■ TASK MATERIAL
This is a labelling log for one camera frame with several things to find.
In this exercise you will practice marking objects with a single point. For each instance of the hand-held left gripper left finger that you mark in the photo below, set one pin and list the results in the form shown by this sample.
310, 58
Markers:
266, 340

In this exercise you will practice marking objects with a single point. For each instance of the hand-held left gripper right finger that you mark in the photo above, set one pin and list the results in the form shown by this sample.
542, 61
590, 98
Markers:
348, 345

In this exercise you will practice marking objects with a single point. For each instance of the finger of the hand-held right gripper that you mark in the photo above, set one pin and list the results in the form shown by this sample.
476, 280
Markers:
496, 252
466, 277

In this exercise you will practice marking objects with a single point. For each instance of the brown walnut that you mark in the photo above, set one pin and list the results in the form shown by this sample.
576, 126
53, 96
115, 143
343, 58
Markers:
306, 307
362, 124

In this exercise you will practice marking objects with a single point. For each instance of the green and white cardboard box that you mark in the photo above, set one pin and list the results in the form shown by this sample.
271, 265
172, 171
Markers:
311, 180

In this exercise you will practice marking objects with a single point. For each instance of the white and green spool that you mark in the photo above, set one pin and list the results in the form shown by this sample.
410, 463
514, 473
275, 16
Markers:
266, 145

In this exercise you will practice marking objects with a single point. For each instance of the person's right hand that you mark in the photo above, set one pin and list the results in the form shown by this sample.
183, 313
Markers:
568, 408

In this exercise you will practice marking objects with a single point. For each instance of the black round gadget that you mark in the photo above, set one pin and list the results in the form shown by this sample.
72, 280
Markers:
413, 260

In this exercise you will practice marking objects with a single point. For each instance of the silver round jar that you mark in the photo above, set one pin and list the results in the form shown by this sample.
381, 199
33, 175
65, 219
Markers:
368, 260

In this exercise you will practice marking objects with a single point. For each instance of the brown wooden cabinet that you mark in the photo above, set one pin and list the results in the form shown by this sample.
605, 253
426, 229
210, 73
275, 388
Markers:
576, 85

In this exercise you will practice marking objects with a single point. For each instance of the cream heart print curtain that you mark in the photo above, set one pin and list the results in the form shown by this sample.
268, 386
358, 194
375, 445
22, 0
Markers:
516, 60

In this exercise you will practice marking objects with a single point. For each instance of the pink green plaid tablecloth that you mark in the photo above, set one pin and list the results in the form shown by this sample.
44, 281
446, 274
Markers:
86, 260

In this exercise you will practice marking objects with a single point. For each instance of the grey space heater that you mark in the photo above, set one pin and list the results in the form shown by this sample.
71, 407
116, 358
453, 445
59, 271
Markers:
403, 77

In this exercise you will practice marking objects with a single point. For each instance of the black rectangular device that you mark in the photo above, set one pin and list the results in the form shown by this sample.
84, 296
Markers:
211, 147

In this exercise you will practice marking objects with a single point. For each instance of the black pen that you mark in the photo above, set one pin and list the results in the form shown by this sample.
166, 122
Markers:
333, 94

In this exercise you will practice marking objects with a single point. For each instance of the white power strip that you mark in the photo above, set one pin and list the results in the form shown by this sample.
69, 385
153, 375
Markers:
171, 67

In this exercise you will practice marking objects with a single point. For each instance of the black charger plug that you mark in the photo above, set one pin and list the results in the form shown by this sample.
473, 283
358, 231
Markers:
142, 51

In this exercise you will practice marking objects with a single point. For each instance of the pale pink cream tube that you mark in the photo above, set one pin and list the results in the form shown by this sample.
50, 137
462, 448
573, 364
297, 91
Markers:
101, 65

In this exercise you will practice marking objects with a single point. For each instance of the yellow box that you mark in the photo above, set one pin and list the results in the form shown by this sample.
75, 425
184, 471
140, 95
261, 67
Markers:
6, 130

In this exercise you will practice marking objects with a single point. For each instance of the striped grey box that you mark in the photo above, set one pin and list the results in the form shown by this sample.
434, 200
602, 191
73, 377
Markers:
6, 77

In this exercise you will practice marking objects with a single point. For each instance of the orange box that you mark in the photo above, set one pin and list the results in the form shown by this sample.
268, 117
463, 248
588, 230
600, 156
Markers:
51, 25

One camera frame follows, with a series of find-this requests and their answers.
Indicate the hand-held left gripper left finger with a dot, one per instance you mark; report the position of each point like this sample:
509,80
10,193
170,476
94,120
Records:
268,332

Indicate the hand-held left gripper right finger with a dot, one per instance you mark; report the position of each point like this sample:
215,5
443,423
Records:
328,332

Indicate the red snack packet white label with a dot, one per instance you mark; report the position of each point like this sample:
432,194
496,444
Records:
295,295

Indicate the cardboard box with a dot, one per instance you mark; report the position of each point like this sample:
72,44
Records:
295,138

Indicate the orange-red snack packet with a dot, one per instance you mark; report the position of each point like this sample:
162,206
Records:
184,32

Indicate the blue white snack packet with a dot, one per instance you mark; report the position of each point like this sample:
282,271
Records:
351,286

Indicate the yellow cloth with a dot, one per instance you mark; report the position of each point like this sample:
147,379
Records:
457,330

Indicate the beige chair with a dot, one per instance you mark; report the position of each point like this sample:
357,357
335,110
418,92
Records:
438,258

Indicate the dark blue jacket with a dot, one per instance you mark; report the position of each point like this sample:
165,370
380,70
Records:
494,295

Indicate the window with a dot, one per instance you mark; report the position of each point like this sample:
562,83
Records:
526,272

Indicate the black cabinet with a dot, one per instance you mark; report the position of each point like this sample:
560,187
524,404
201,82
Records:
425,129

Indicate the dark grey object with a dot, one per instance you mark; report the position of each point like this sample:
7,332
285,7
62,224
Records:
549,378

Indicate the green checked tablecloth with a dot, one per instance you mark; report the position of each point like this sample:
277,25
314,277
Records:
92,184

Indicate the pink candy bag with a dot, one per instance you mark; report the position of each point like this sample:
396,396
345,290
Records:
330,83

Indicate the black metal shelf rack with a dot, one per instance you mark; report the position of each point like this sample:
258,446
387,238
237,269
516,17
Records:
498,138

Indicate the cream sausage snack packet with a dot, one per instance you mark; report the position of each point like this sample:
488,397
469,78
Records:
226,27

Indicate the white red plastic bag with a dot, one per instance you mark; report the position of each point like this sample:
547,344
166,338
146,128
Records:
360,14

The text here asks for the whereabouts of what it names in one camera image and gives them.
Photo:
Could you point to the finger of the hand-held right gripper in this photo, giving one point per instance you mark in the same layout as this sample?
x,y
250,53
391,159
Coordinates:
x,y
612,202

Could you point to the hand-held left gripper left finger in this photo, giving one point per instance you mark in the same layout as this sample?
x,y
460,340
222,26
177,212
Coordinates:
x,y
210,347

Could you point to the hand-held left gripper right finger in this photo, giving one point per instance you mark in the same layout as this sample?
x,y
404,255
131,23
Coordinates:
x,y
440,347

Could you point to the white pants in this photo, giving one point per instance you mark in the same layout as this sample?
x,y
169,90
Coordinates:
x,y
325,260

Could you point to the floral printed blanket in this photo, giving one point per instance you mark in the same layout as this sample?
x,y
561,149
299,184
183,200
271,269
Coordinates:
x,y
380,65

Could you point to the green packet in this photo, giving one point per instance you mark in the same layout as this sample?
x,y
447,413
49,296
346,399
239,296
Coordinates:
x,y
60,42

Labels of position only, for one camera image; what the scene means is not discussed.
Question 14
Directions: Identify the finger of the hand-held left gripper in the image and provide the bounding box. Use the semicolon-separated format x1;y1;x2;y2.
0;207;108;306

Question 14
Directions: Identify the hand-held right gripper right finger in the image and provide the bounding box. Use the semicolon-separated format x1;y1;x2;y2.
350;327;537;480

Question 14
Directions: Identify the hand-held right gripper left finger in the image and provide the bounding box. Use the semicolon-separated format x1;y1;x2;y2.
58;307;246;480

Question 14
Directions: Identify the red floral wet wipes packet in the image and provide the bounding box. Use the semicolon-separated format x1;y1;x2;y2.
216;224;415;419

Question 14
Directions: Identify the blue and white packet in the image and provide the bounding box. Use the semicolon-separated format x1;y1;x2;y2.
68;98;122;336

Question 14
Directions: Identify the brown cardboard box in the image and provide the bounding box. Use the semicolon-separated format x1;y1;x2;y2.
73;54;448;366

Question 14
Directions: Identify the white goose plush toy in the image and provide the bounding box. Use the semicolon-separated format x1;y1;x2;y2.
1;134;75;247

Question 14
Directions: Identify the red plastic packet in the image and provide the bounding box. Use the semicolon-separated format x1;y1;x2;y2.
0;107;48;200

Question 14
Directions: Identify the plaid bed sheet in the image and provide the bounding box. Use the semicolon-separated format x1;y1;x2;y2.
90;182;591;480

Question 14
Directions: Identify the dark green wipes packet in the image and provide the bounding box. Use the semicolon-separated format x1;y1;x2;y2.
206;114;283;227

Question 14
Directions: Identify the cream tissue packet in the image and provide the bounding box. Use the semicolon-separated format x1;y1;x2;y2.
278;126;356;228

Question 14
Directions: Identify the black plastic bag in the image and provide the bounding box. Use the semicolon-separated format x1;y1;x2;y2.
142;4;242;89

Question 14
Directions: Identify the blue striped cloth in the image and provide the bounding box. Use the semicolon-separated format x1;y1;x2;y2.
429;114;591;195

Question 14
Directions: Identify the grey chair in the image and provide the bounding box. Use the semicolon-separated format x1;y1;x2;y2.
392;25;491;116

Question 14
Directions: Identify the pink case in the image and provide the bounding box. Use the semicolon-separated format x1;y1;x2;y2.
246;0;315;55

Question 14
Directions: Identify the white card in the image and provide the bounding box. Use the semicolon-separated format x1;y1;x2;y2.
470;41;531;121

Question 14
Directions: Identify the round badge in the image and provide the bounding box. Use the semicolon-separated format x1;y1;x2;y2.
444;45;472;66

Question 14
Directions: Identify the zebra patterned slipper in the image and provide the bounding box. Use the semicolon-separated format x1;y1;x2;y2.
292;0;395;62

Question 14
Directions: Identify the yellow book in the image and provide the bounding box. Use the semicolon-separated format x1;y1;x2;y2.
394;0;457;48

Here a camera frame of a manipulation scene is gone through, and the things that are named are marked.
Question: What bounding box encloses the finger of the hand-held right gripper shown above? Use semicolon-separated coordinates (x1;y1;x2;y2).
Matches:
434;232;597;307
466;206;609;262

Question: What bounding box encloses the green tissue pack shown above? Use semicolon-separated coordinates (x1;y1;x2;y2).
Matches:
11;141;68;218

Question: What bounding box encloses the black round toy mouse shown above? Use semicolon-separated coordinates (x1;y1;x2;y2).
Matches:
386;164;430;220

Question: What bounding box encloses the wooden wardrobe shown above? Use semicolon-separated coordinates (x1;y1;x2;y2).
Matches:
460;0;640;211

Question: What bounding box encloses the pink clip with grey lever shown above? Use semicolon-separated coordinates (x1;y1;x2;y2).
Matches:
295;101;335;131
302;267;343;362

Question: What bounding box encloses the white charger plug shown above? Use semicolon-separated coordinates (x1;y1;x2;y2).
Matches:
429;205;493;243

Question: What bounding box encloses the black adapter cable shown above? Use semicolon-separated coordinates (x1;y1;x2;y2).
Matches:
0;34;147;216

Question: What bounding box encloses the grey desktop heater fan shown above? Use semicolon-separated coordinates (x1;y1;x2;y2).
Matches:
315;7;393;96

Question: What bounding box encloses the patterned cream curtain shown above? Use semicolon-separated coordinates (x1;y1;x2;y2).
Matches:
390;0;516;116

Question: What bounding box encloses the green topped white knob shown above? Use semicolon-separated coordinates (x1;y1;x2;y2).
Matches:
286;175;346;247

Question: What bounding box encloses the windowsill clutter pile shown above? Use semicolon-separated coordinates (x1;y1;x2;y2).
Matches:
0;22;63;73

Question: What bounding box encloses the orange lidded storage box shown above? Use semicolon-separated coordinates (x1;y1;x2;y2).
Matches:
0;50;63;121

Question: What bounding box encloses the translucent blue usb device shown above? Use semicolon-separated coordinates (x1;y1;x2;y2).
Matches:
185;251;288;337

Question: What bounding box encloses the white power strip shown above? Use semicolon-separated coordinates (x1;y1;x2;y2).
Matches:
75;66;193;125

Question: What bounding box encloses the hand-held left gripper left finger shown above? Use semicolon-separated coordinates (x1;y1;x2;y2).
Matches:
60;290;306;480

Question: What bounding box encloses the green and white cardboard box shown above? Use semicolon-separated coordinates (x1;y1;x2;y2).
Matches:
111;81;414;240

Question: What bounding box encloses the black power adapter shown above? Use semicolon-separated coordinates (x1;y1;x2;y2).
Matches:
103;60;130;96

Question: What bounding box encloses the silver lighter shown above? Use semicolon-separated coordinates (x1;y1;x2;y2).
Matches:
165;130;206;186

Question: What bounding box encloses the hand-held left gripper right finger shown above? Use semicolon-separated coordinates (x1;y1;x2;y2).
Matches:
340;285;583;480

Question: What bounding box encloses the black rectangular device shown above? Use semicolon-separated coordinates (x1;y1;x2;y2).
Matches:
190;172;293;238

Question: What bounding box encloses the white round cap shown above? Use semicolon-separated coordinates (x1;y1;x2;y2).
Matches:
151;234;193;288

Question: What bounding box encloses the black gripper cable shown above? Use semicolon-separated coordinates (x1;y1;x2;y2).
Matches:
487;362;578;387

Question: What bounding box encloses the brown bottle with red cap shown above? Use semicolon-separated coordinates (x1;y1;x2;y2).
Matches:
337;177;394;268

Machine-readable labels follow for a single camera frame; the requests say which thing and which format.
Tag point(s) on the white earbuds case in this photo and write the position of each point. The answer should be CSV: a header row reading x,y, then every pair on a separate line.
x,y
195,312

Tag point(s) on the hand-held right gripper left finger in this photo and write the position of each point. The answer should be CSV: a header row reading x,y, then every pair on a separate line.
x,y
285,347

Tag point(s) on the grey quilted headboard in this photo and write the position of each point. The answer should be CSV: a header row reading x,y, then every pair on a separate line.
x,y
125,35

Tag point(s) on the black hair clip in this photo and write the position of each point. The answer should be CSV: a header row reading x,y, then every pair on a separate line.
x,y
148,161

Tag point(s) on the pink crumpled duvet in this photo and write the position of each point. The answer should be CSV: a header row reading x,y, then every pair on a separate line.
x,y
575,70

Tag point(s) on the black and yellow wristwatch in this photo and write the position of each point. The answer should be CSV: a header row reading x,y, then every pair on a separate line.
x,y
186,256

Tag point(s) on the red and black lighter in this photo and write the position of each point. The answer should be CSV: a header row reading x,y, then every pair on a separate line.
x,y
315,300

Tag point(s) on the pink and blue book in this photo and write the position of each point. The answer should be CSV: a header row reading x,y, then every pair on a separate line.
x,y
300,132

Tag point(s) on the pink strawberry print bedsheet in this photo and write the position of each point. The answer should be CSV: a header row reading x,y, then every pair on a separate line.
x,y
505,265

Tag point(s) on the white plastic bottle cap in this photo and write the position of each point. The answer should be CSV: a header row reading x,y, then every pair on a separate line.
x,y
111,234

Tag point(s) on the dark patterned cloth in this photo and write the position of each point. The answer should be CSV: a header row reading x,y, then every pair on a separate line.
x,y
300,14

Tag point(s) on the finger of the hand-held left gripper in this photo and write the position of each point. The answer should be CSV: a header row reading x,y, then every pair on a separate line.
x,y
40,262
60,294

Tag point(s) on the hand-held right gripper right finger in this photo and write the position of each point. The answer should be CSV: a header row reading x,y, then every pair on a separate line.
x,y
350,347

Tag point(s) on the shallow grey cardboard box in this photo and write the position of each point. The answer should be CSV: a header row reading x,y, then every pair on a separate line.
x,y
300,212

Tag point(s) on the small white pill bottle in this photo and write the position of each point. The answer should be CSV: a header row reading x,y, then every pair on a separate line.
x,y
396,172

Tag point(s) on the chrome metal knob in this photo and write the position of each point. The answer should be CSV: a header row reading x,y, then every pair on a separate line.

■ TASK
Wherever the word "requests" turns up in the material, copy the whole line.

■ ANSWER AREA
One camera frame follows, with a series of find-this requests and their answers.
Machine-readable labels follow for a single camera frame; the requests say which thing and which format.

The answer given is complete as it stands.